The Gibbs-Helmholtz Equation is a fundamental expression in thermodynamics used to estimate the change in Gibbs free energy, noted as \( \Delta G \). It is expressed as:

• \( \Delta G = \Delta H - T\Delta S \)

In this equation:

• \( \Delta G \): Change in Gibbs free energy
• \( \Delta H \): Change in enthalpy
• \( \Delta S \): Change in entropy
• \( T \): Temperature in Kelvin

This relationship shows how Gibbs free energy is influenced by both enthalpy and entropy changes along with temperature. As temperature increases, the \( T\Delta S \) term becomes increasingly significant, potentially leading to either a decrease or increase in \( \Delta G \) depending on the sign of \( \Delta S \). Understanding this balance is crucial as it helps predict how favorable a reaction is under varying conditions.
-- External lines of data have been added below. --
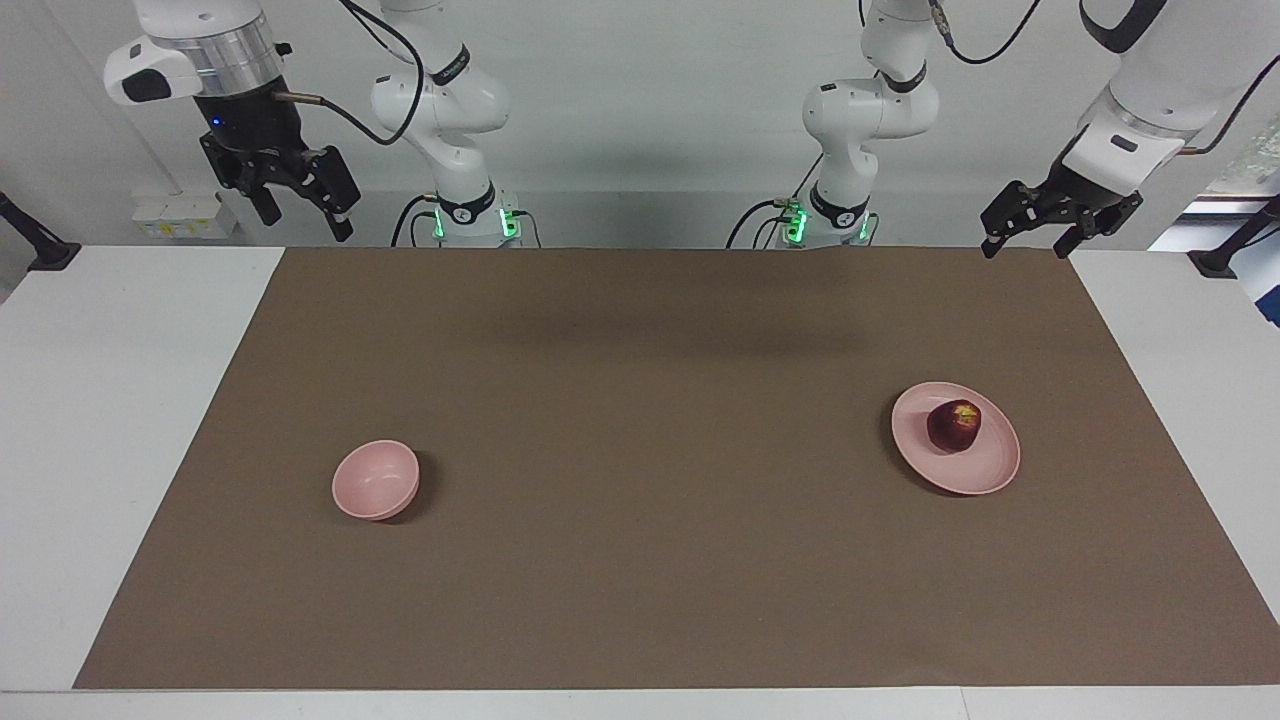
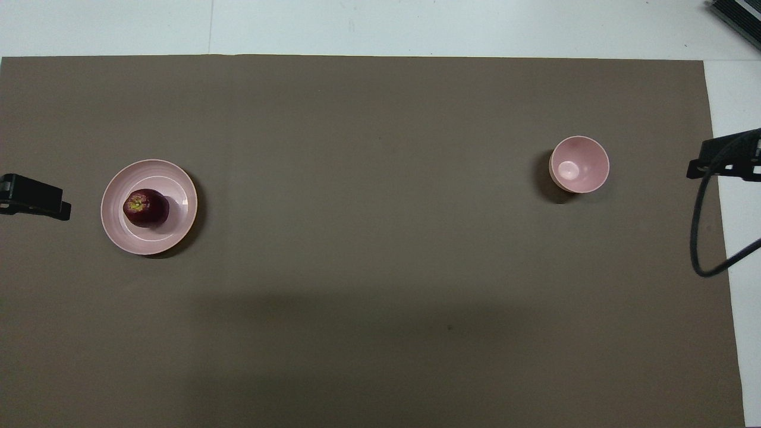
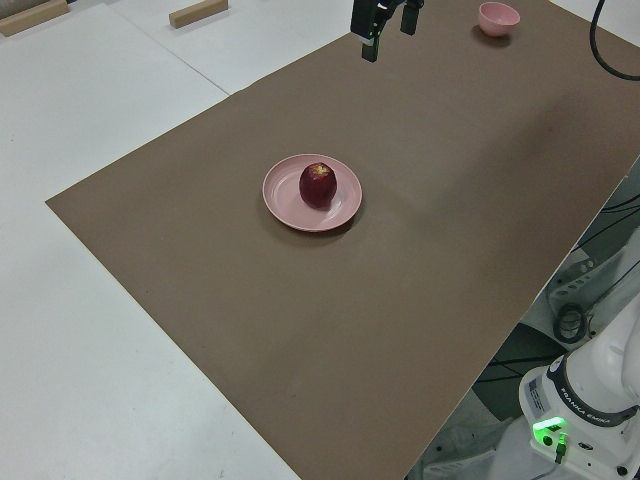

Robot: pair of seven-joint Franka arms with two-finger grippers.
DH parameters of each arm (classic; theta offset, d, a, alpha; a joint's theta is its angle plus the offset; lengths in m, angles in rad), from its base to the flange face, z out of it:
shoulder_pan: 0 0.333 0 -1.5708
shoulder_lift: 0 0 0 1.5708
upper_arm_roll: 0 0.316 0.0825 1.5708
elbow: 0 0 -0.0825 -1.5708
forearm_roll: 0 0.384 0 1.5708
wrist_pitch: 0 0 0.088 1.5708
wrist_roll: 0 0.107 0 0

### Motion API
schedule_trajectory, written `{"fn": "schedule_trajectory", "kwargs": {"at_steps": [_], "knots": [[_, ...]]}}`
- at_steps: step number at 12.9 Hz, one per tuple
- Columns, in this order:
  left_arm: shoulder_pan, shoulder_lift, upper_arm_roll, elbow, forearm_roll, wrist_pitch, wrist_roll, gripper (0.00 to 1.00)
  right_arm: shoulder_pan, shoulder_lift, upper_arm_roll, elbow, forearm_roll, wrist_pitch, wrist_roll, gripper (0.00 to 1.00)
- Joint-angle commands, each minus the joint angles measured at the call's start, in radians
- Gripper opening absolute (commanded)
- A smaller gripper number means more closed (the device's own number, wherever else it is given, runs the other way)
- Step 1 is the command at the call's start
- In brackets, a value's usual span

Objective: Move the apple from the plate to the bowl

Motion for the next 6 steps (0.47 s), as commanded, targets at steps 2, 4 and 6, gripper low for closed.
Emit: {"fn": "schedule_trajectory", "kwargs": {"at_steps": [2,4,6], "knots": [[-0.013,-0.027,0.004,-0.034,-0.011,0.010,-0.009,1.00,-0.014,0.005,0.007,0.014,0.009,-0.016,-0.023,1.00],[-0.008,-0.028,0.004,-0.040,-0.011,0.007,-0.007,1.00,-0.014,0.005,0.006,0.014,0.009,-0.016,-0.022,1.00],[0.000,-0.028,0.004,-0.039,-0.011,0.005,-0.003,1.00,-0.014,0.007,0.006,0.014,0.009,-0.016,-0.022,1.00]]}}
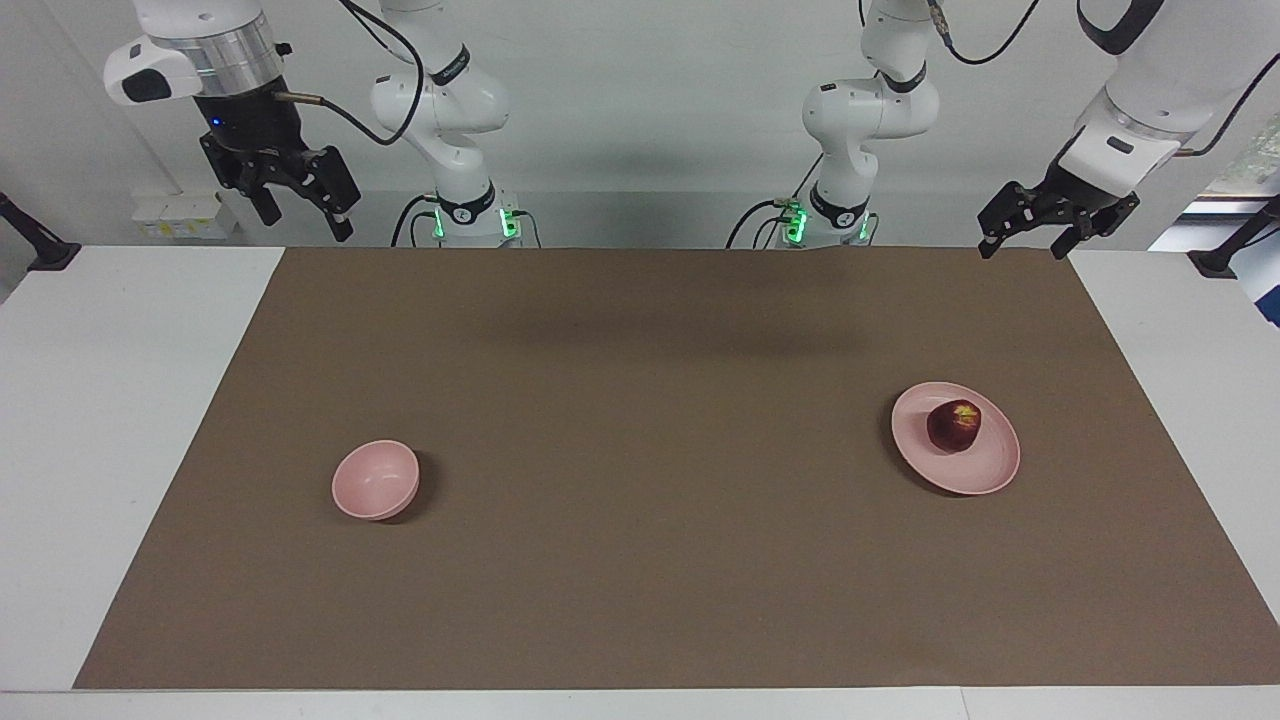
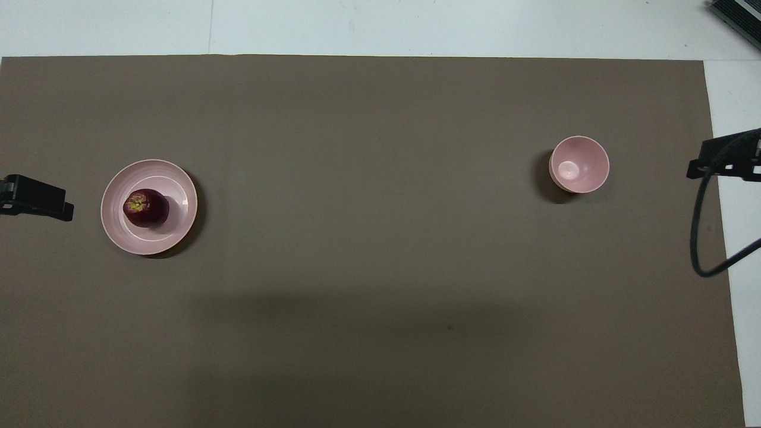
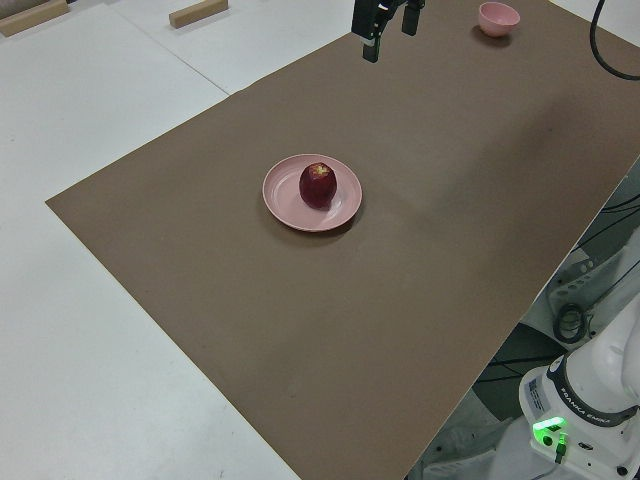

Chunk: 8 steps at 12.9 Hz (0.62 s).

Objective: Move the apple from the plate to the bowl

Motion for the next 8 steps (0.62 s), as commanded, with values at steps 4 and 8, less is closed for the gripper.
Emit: {"fn": "schedule_trajectory", "kwargs": {"at_steps": [4,8], "knots": [[0.002,-0.027,0.005,-0.024,-0.010,0.002,-0.011,1.00,-0.014,0.005,0.007,0.014,0.009,-0.016,-0.022,1.00],[-0.010,-0.027,0.005,-0.021,0.010,-0.004,-0.009,1.00,-0.014,0.007,0.006,0.014,0.009,-0.016,-0.022,1.00]]}}
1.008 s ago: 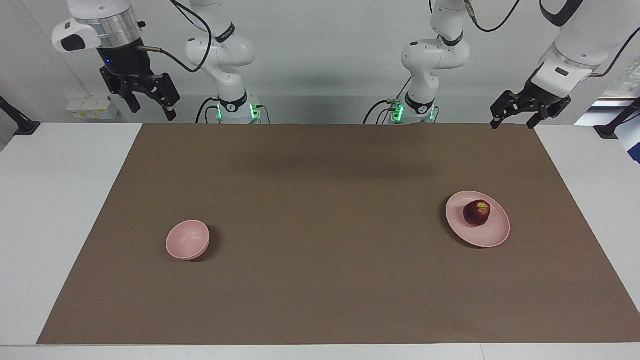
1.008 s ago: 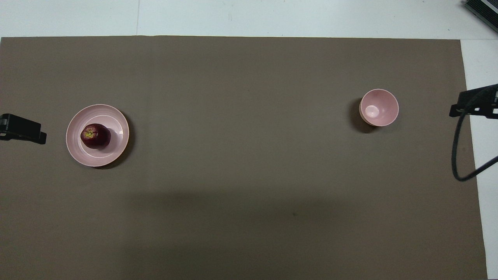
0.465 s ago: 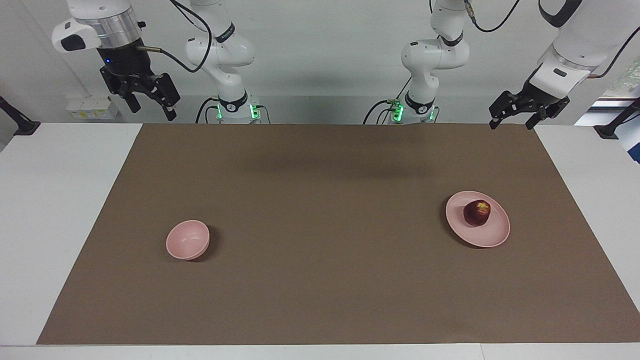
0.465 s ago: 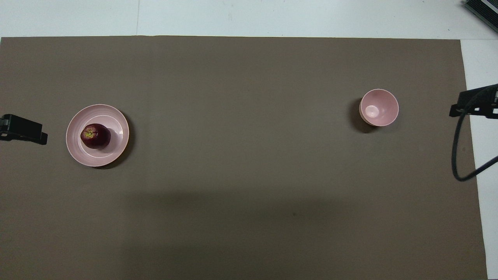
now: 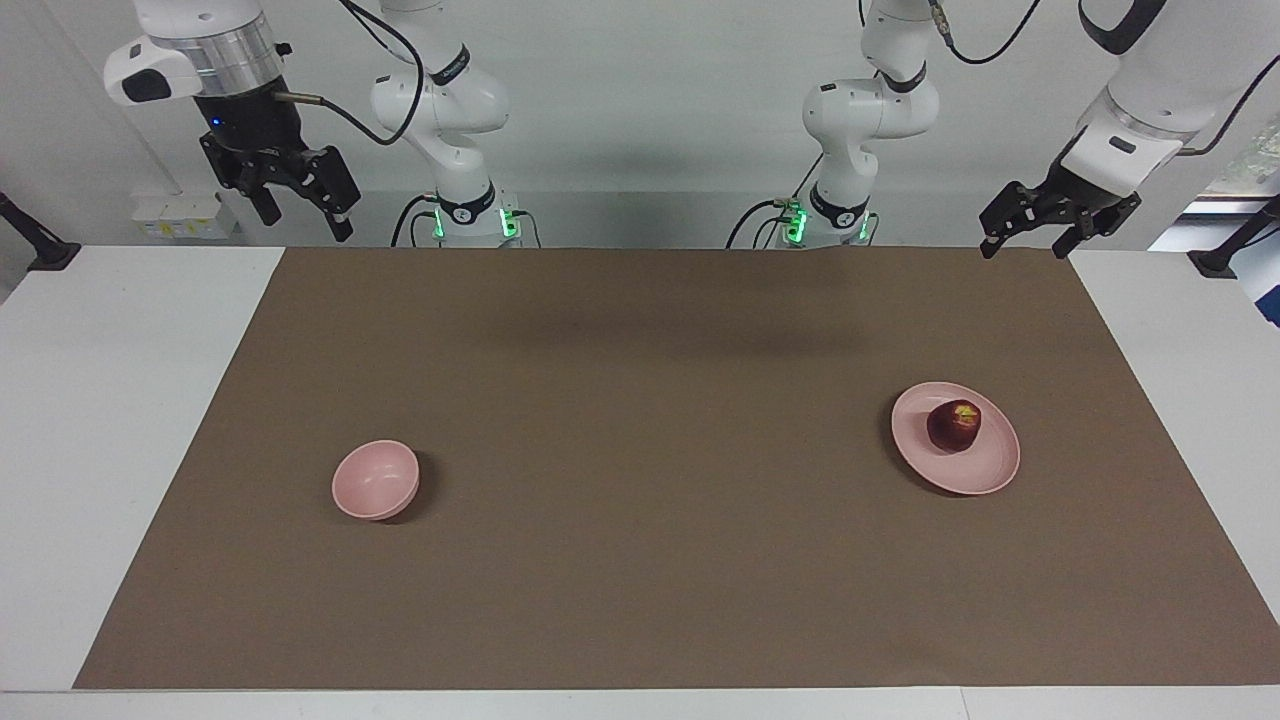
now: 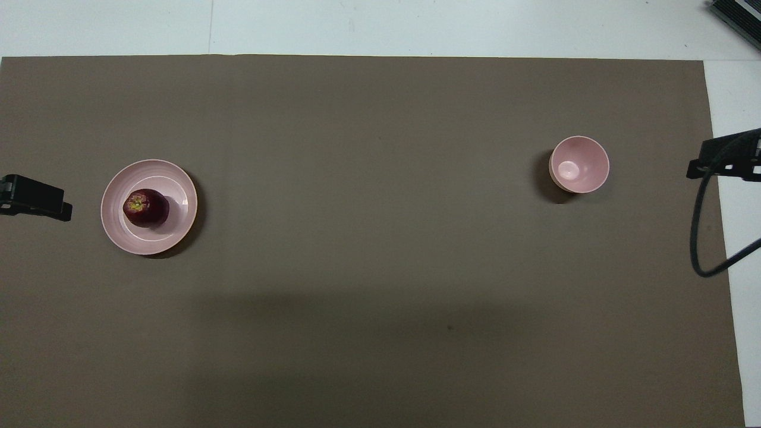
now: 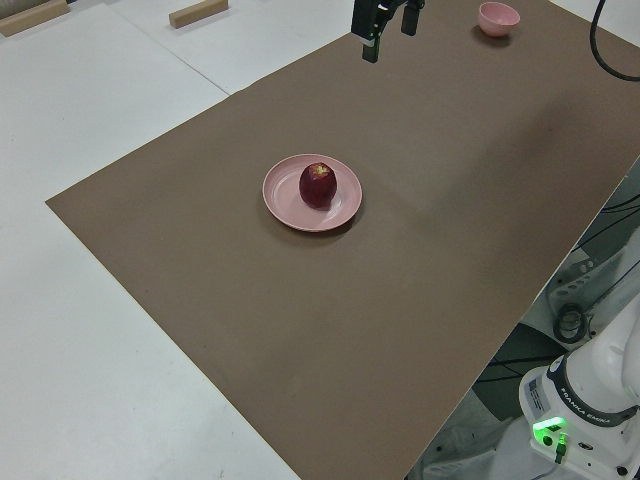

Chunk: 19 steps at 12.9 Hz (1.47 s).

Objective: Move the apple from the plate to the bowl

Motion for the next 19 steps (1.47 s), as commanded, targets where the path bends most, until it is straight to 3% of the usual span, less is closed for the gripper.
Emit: {"fn": "schedule_trajectory", "kwargs": {"at_steps": [1,3,10,19], "knots": [[-0.005,-0.023,0.005,0.001,0.023,-0.018,-0.005,1.00,-0.014,0.007,0.006,0.014,0.009,-0.016,-0.022,1.00],[0.003,-0.004,0.004,0.041,0.017,-0.081,-0.003,1.00,-0.014,0.007,0.006,0.014,0.009,-0.016,-0.022,1.00],[0.003,0.035,0.007,-0.001,0.002,0.012,0.001,1.00,-0.014,0.007,0.006,0.014,0.009,-0.016,-0.022,1.00],[0.042,0.033,0.007,-0.387,0.002,0.448,0.055,1.00,-0.014,0.007,0.006,0.013,0.009,-0.016,-0.022,1.00]]}}
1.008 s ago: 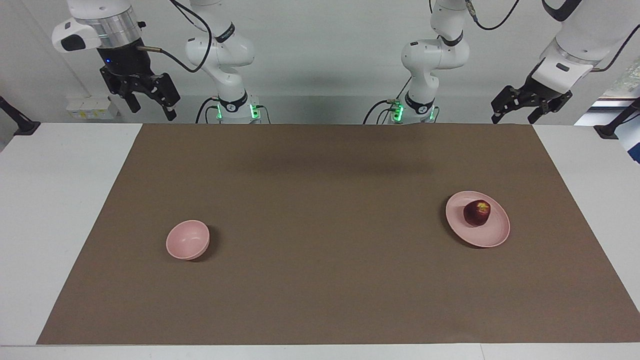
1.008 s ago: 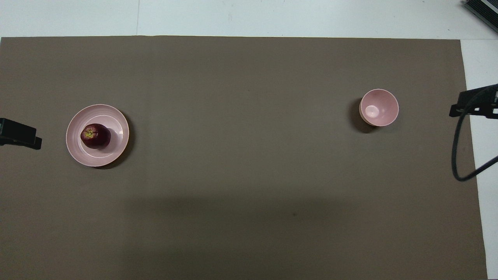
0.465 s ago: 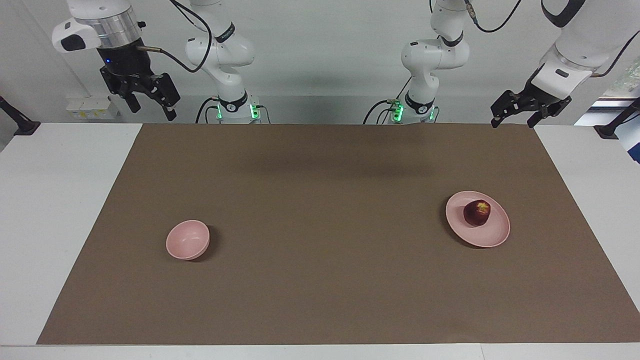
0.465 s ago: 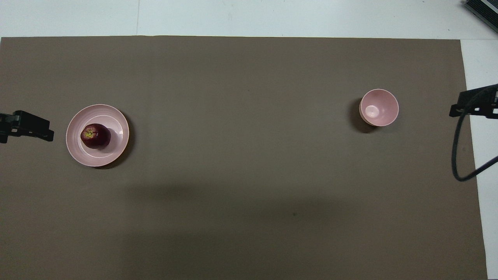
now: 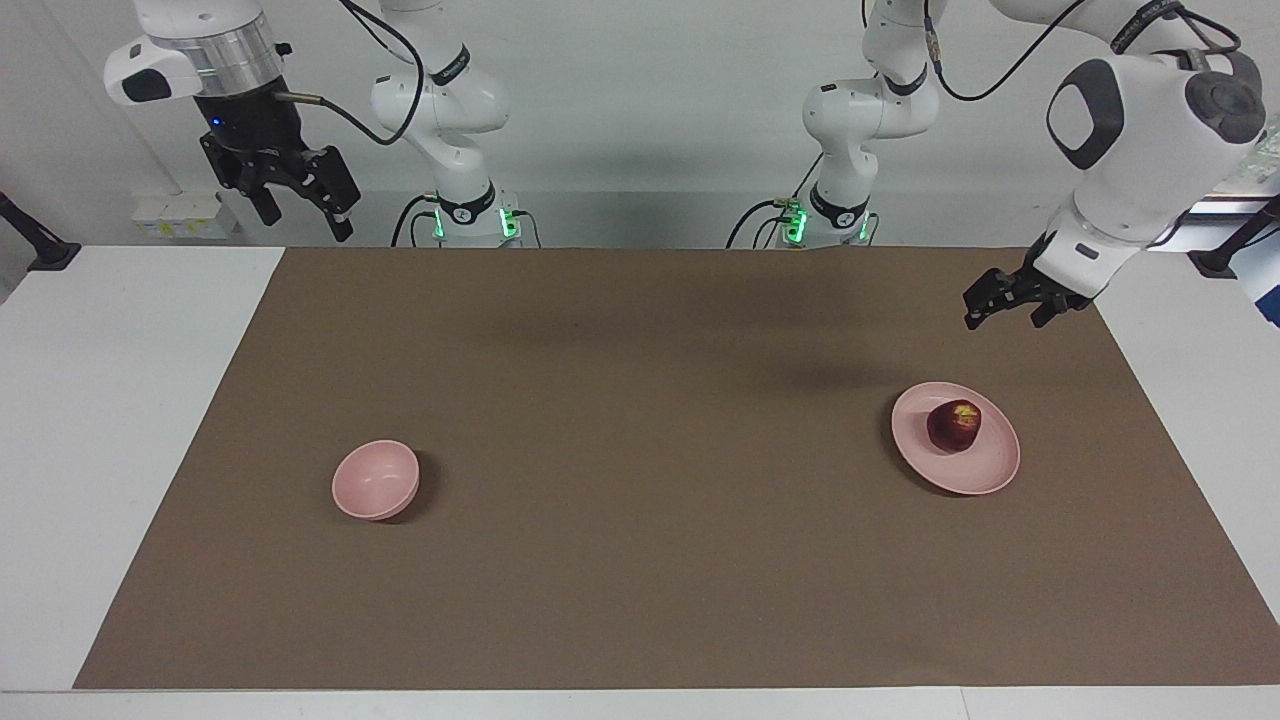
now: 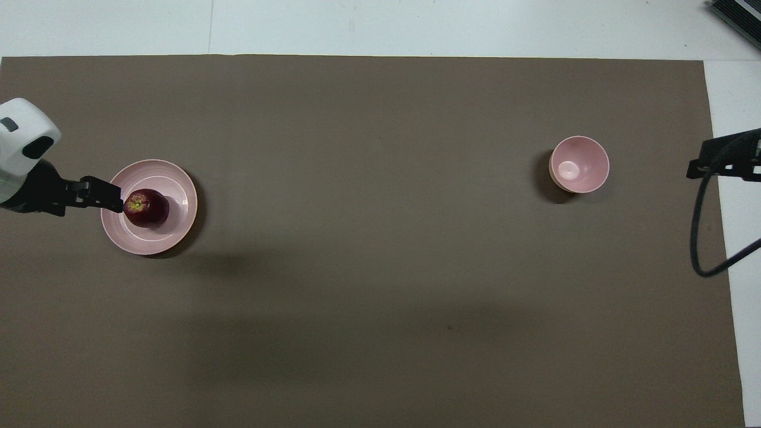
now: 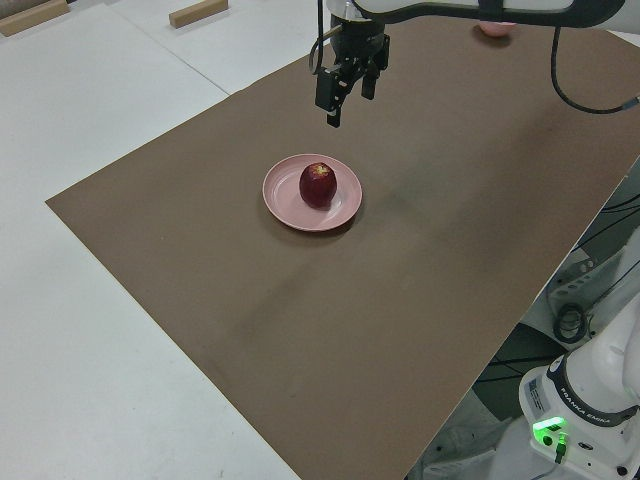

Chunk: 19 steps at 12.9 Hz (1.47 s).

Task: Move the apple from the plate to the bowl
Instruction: 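Reach the left gripper down to the red apple and grasp it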

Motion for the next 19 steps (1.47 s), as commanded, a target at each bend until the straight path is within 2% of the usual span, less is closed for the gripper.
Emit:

Enthalpy change, represented by \( \Delta H \), is the heat absorbed or released during a chemical reaction at constant pressure. It is an important parameter for understanding energy changes accompanying reactions. For exothermic reactions, \( \Delta H \) is negative, indicating that the system releases energy to its surroundings. Meanwhile, endothermic reactions have a positive \( \Delta H \) as they absorb energy.
In the context of the given reaction between nitrogen oxides, calculating \( \Delta H \) involves subtracting the enthalpy of the reactants from the enthalpy of the products. This helps determine whether the reaction releases or absorbs energy.
Knowing \( \Delta H \) is also critical when using the Gibbs-Helmholtz Equation, as it influences the overall change in Gibbs free energy and thus the reaction's spontaneity at different temperatures.

Entropy change, denoted as \( \Delta S \), measures the disorder or randomness within a system. Every reaction results in either an increase or decrease in entropy. A positive \( \Delta S \) implies that the products are more disordered than the reactants, while a negative \( \Delta S \) means the system has become more ordered.

• For example, reactions that produce gases from solids or liquids generally increase entropy due to the increased freedom of movement.

For the reaction of nitrogen oxides given in the exercise, assessing \( \Delta S \) will indicate the direction of entropy change, which plays a crucial role when analyzing Gibbs free energy. As temperature rises, the \( T\Delta S \) component of the Gibbs-Helmholtz Equation gains prominence, highlighting the importance of \( \Delta S \) in determining the spontaneity of the reaction.

Reaction spontaneity refers to whether a chemical reaction will proceed on its own without the input of additional energy. It is closely tied to the sign of \( \Delta G \); when \( \Delta G \) is negative, the reaction is considered spontaneous.This spontaneity depends on both enthalpy and entropy changes as indicated by the Gibbs-Helmholtz Equation. Temperature also plays a pivotal role; a reaction may be spontaneous at one temperature but not at another.

• A negative \( \Delta H \) and positive \( \Delta S \) together tend to make a reaction more spontaneous, particularly at higher temperatures due to the \( T\Delta S \) term.
• If both \( \Delta H \) and \( \Delta S \) are negative, or if both are positive, temperature becomes a critical factor in determining spontaneity as it affects the \( T\Delta S \) term's influence on \( \Delta G \).

Thus, understanding the interplay of these factors is essential in predicting reaction behavior under different conditions, as seen in exercises with varying temperature evaluations.